I trawkę cicho szczypcie, i cicho stąpajcie.
Baranie ty rogaty, abo cię nie minie
Maczuga, abo capem jutro cię uczynię:
Nazbyteś się rozigrał. By to długo trwało,
Lekko, owieczki moje, lekko następujcie:
Śpi tu piękna Neera, spania jej nie psujcie.
Śpi tu piękna Neera: przydź, wietrzyku chłodny,
Przydź, wietrzyku, i czyń jej sen wdzięczny, łagodny.
Pozwalam, ach niestetyź! ty i w ucho śmiele
Możesz poszemrać, możesz i wargę całować.
A ja. nieborak, muszę przyjaźni folgować.

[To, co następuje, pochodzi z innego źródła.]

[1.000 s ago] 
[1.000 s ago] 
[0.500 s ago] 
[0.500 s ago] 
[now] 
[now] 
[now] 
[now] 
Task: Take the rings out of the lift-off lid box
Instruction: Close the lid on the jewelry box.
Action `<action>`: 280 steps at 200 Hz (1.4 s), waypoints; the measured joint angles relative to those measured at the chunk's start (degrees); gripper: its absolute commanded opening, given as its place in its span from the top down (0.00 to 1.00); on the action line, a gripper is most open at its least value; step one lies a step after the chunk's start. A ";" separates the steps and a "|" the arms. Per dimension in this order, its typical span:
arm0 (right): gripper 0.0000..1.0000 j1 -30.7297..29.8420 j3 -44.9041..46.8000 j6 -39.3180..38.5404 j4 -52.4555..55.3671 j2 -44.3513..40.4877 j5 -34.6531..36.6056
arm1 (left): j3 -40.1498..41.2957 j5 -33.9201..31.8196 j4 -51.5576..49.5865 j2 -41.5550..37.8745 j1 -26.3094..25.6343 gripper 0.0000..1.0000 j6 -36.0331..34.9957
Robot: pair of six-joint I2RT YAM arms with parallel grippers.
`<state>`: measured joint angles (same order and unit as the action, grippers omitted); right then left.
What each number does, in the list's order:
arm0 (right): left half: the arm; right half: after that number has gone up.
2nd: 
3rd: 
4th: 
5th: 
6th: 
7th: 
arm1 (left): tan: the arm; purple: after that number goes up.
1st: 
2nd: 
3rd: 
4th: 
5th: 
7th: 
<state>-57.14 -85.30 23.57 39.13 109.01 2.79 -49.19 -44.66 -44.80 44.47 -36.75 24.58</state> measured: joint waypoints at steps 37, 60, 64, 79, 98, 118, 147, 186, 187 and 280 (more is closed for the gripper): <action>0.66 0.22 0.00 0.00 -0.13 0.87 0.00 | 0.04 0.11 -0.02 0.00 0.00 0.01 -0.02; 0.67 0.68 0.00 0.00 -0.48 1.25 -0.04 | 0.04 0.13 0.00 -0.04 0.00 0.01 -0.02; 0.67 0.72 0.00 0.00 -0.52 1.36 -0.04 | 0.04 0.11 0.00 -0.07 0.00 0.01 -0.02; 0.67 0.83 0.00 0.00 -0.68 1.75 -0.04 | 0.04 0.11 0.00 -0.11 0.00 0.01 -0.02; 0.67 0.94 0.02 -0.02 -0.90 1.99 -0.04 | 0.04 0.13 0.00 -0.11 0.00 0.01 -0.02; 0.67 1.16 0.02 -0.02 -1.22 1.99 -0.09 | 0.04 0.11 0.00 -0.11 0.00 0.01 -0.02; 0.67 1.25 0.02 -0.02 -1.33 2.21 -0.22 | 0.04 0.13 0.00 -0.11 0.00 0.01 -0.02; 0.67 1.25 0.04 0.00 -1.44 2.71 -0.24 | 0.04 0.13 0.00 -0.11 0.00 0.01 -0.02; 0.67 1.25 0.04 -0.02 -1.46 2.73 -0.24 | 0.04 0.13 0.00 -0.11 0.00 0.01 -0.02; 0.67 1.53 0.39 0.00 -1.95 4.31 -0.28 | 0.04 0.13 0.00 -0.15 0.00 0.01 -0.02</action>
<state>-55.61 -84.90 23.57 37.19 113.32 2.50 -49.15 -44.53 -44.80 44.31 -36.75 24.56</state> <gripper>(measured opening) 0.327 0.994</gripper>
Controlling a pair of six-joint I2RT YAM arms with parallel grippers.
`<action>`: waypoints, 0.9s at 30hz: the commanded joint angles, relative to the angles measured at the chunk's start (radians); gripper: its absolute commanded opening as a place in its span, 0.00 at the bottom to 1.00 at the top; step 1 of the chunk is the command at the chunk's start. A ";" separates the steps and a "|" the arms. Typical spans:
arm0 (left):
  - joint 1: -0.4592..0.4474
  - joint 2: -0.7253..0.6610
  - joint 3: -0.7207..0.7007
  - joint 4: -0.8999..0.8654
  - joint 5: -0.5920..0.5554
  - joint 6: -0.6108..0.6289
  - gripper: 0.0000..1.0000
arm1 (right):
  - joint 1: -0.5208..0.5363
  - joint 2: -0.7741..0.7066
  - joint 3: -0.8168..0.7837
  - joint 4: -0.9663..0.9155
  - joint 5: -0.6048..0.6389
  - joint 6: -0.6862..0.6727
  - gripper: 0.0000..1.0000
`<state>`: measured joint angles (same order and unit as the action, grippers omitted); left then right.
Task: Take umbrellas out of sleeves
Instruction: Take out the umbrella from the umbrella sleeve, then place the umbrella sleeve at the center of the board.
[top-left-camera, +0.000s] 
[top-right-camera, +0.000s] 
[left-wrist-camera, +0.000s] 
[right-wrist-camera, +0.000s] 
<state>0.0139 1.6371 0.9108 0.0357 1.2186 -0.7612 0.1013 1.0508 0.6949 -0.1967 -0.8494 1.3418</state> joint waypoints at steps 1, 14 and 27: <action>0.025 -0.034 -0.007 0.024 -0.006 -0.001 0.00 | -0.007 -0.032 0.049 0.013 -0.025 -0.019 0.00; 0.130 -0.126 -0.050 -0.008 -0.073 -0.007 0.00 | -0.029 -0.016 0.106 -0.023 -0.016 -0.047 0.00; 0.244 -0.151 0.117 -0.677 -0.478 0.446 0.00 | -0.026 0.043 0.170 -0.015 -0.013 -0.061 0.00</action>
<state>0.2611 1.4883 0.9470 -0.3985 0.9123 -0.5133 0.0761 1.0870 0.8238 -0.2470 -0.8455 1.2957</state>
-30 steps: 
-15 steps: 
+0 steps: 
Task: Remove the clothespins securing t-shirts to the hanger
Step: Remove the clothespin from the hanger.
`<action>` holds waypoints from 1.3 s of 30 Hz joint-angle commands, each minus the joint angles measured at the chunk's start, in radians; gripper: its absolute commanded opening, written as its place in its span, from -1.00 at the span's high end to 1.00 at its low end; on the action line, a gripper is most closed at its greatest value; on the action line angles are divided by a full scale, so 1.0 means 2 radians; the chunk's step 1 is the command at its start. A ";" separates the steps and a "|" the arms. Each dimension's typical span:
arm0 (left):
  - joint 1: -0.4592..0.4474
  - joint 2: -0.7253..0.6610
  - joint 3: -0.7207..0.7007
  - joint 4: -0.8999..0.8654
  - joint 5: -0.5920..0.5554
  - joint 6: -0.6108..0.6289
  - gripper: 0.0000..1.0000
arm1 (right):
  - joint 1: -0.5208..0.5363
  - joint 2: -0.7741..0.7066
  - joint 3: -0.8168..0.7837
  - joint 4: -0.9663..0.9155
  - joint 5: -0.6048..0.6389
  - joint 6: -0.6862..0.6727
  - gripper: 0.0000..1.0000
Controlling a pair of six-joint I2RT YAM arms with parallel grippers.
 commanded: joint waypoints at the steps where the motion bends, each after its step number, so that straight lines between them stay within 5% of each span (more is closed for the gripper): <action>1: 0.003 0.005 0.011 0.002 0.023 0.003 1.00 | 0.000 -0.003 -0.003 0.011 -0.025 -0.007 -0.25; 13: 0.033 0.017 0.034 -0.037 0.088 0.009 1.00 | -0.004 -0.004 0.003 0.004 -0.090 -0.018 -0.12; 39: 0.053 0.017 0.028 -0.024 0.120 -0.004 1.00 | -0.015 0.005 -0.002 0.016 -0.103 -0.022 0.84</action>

Lekko, owieczki moje, lekko postępujcie:
Buhaj kędyś zaryczał. Niebaczny buhaju!
Jesli mi na złość czynisz, roście w tym tu gaju
Kijań[2] na cię; koniecznie[3] weźmiesz miedzy rogi:
Naryczysz się cały dzień, teraz nie czyń trwogi.
Wolałbym, żeby ze mną te kwiateczki rwała.
Lekko, owieczki moje, lekko postępujcie:
Śpi tu piękna Neera; spania jej nie psujcie.